By: Guest Contributor Chris Lenart
Before I start this post for the month, I have to say that I am not a doctor or planning to be one. I wrote this post to share my experiences and opinions. If you are a parent of a child with cerebral palsy, you and your child’s medical team know your child best. I just want to give you a different point of view to think about and discuss with your family. Let’s get started.
Let’s say that your child goes to therapy and the therapist suggests that you should see a surgeon because your child’s hamstrings are getting tight or something else is not right. You want your child to be independent as possible, but you don’t want your child to go through all the pain and all the drama. So, what do you do?
That’s a good question. First of all, go and see what the surgeon says. Your child’s therapist may even be able to be with you when you meet with the doctor. This was what took place when my parents were deciding if I should have the operation on my hamstrings. After we weighed the benefits, my parents asked me if I wanted the cerebral palsy operation. I decided to have it.
Now I want to talk about the process of making the decision to undergo a medical procedure. Here are a few of my thoughts, experiences, and opinions on the matter:
- What is the nature of the procedure itself? Many procedures, like tendon release surgeries or SDR, have been around for years and are generally approved by the medical community and FDA. When they’re indicated, doctors will typically recommend them. However, newer treatments and therapies may still be in experimental stages. One type of therapy getting a lot of attention is stem cell therapy. I recently watched a few videos about families who have children with cerebral palsy; these families have to evaluate the risks associated with the procedure, confront the out-of-pocket costs, and think about the fact that they may not work.
- Costs: Medical procedures are expensive, even with insurance.

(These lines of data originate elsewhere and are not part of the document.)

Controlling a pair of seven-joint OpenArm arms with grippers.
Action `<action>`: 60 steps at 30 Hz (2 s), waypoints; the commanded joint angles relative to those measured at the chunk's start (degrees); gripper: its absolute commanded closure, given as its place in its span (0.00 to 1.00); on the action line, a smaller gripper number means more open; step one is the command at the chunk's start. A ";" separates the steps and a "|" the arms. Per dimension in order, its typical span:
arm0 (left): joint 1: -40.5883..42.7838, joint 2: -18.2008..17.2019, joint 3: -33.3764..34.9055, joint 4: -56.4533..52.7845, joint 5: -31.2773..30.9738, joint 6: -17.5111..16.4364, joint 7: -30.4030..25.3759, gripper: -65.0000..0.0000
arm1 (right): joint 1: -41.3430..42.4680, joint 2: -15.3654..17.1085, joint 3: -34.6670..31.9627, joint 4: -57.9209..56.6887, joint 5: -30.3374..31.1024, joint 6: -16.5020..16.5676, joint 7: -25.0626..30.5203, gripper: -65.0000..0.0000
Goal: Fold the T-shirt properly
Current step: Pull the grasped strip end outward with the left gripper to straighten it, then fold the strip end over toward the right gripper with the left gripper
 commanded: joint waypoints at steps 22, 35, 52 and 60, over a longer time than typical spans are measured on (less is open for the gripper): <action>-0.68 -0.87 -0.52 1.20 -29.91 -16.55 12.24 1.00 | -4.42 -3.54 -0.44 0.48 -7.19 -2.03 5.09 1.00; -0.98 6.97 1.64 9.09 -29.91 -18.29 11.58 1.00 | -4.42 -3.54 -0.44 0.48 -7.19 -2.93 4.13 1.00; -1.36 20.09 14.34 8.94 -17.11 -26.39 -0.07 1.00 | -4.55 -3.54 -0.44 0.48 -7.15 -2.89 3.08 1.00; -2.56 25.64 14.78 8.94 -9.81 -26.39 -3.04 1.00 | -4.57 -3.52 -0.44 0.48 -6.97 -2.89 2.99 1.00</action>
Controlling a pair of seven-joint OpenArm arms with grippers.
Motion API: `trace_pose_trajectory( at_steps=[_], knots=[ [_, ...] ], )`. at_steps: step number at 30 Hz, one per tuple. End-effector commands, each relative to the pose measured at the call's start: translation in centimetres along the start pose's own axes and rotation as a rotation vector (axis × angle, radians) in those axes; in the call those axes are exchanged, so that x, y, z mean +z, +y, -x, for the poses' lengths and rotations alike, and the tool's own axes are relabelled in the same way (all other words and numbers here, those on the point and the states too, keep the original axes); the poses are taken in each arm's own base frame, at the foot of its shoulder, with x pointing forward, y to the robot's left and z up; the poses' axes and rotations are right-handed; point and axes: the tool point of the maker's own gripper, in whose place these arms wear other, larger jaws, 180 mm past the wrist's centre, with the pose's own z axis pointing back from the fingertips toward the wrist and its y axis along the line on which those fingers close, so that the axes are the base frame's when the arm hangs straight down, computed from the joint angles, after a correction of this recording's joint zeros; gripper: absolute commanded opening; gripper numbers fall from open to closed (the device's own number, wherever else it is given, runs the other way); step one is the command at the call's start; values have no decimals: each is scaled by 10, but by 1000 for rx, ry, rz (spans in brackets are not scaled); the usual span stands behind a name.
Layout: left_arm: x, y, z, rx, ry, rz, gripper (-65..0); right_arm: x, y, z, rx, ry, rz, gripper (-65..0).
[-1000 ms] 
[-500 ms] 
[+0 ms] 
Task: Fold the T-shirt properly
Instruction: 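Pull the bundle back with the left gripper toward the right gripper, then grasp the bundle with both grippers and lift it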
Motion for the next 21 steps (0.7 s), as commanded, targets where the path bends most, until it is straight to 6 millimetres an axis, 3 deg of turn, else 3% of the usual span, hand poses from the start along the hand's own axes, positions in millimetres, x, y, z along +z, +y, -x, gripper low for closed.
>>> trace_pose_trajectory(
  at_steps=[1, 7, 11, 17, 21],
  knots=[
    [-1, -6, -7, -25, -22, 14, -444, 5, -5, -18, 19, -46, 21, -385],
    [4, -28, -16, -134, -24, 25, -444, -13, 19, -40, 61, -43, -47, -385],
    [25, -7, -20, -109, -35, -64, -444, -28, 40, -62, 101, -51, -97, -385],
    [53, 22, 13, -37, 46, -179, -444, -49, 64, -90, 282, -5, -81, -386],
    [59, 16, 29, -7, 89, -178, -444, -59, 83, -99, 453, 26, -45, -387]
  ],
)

Experimental treatments or alternative therapies may not be covered by insurance, so families may want to discuss finances in the decision-making process.

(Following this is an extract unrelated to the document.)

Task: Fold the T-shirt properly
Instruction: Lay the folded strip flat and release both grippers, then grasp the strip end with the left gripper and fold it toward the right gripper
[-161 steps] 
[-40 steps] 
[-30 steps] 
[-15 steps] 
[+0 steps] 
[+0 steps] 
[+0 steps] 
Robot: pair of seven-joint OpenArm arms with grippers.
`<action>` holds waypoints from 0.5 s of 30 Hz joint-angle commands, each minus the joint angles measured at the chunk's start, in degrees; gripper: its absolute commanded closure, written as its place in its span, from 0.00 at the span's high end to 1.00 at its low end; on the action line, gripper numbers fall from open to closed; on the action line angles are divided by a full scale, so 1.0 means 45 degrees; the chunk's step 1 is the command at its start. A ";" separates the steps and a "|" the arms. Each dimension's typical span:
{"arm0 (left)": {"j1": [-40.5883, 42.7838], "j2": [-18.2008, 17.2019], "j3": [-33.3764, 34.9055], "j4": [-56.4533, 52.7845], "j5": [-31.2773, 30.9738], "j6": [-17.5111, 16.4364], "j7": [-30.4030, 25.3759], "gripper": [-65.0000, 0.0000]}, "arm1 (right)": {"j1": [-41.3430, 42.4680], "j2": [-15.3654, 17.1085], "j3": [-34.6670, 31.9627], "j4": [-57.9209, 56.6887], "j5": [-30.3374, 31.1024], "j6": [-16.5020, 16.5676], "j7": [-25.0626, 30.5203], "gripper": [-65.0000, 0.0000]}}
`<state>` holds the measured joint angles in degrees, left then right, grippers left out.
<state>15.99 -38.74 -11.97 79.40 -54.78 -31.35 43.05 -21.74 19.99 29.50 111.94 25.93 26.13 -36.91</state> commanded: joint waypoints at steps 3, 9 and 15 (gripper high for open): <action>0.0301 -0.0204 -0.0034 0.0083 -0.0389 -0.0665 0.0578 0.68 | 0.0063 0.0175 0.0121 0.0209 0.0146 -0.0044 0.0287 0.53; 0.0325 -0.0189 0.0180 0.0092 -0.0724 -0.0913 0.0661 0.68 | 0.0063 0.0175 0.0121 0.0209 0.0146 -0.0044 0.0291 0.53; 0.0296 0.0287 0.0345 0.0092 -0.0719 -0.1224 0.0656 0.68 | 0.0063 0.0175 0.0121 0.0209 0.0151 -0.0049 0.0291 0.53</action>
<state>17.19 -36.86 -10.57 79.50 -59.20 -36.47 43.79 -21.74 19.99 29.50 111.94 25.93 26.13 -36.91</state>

- Your child’s expectations: Not all therapies and treatments work as planned, so many families benefit from having an open discussion with their children about their expectations, their rehabilitation goals, and their mentality about disability. For example, one of the families I researched had a four-year-old daughter who wanted to be a dancer, so they turned to stem cell therapy to help her achieve her goals when other therapies failed or progressed too slowly. I believe families like this should openly discuss their child’s diagnosis, dreams, and expectations before the treatment to avoid getting their hopes up. It’s great to see parents doing everything they can to help fulfill their children’s dreams, but dreams can change over the years, and various other therapies can have great cumulative effects over longer periods of time. It’s unique for each family and each child.

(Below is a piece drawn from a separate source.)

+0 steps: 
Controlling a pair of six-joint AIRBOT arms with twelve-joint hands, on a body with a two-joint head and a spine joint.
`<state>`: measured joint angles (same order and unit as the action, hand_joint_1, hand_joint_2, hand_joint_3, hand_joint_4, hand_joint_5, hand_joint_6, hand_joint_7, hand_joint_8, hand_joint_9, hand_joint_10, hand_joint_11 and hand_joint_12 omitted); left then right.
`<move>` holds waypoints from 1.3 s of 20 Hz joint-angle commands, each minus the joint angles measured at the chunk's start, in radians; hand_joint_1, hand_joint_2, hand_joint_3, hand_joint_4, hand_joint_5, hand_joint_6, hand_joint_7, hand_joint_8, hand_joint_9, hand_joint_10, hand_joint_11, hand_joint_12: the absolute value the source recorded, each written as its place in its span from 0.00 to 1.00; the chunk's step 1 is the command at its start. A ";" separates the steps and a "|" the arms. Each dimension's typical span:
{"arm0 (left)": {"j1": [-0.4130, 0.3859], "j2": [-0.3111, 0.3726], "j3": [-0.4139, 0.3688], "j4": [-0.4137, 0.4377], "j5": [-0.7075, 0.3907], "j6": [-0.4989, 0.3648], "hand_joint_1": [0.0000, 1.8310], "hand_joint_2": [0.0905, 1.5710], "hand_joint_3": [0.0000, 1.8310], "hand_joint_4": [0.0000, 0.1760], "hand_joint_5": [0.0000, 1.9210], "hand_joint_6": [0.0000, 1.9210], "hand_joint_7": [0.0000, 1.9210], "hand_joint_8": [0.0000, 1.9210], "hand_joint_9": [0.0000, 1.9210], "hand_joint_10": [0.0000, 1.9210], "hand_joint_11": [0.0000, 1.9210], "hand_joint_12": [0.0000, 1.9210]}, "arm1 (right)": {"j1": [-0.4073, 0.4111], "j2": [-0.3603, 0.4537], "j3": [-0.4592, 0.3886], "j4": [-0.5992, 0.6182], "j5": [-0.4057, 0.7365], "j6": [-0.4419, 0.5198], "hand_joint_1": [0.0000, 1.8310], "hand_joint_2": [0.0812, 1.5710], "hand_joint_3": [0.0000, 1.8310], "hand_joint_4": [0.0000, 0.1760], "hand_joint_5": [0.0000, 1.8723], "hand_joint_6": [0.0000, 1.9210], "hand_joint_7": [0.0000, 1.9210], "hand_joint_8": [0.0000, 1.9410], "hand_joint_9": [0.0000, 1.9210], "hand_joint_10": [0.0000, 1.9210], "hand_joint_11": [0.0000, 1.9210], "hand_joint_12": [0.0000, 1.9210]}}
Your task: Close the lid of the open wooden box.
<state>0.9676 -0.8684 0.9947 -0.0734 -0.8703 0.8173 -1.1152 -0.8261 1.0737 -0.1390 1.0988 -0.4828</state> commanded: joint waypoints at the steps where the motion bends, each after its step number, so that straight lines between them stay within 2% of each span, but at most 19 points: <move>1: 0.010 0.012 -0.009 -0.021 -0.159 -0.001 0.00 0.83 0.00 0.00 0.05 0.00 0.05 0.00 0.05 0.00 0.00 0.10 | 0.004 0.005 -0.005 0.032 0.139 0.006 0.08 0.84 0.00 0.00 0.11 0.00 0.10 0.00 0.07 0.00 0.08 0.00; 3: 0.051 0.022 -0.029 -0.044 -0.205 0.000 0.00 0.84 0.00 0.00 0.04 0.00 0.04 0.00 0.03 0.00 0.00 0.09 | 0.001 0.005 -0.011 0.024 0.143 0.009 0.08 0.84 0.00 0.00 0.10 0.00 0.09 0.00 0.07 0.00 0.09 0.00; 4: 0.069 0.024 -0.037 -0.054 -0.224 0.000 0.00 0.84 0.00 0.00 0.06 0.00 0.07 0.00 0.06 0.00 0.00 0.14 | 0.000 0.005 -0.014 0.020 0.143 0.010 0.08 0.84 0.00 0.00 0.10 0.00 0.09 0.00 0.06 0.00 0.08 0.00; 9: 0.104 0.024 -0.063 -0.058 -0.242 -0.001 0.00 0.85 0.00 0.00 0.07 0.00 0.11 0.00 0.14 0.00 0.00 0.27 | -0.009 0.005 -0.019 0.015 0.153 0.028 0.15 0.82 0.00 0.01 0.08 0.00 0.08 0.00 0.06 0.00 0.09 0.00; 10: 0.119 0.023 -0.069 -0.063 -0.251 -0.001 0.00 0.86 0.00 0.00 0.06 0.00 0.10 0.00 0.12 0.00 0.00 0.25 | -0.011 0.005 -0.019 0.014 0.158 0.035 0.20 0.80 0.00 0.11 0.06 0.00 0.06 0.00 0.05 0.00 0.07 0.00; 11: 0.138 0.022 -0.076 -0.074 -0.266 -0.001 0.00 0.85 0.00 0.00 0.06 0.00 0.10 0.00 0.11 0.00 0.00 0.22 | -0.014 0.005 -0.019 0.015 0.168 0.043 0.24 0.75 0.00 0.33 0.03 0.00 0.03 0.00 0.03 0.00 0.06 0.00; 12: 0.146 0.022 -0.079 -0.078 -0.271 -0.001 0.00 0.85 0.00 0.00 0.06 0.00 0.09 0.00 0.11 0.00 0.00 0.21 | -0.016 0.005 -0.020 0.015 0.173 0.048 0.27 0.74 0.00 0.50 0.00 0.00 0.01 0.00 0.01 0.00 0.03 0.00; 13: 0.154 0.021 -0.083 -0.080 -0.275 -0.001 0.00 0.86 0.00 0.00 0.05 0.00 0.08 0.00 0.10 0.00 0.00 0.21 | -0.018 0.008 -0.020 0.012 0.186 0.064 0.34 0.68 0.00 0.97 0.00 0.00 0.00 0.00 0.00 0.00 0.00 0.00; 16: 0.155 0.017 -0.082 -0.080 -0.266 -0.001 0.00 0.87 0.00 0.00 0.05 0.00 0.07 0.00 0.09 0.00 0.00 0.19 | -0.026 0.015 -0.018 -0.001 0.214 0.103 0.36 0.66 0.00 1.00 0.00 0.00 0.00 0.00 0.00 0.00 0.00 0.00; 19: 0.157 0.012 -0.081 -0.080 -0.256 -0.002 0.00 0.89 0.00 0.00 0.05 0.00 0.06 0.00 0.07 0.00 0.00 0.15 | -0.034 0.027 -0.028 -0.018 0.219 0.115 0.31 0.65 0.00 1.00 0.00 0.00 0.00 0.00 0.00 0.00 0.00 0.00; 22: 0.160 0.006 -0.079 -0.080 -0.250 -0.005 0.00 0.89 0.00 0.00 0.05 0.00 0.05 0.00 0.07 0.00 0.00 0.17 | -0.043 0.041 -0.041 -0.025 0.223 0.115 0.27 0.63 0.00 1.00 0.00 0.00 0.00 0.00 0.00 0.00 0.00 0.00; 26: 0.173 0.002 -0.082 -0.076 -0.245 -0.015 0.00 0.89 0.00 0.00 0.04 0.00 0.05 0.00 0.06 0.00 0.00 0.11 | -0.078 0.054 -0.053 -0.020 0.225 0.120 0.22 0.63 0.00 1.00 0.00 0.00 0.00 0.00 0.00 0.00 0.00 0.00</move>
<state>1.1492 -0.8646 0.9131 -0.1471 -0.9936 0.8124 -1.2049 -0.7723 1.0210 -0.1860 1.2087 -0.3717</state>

I consider my cerebral palsy diagnosis to be a gift, and it made me who I am. Don’t I get angry when I can’t do what I want? Absolutely! But cerebral palsy is a part of who I am. There are many people with cerebral palsy who would say the same thing too. It is the same with your child. I am not saying don’t try to improve your child’s life, but just the opposite, help your child to be the best with cerebral palsy.
These are all considerations that helped my family and me make informed decisions for operations medical procedures.